### [Problem to solve]
Go through the listing and copy each line with the string "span".

### [Dataset section]
--- START ---

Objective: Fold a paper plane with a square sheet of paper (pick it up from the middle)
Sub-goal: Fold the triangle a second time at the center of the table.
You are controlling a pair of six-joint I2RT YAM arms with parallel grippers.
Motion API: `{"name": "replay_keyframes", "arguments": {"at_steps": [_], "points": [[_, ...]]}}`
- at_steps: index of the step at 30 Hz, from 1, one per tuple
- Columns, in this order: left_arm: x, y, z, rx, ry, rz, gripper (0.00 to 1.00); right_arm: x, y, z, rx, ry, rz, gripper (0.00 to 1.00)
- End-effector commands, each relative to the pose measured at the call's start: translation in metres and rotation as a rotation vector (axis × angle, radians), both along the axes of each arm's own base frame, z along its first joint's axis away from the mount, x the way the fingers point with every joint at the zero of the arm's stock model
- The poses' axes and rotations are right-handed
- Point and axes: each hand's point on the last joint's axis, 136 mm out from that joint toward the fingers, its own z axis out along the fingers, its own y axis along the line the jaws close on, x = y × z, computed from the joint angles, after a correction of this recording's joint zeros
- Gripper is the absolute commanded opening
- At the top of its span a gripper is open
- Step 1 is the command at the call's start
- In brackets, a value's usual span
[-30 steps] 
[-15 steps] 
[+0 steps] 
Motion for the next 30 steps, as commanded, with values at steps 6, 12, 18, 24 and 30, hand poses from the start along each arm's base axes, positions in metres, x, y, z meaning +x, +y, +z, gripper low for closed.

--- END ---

### [Reply to the exercise]
- At the top of its span a gripper is open
- In brackets, a value's usual span

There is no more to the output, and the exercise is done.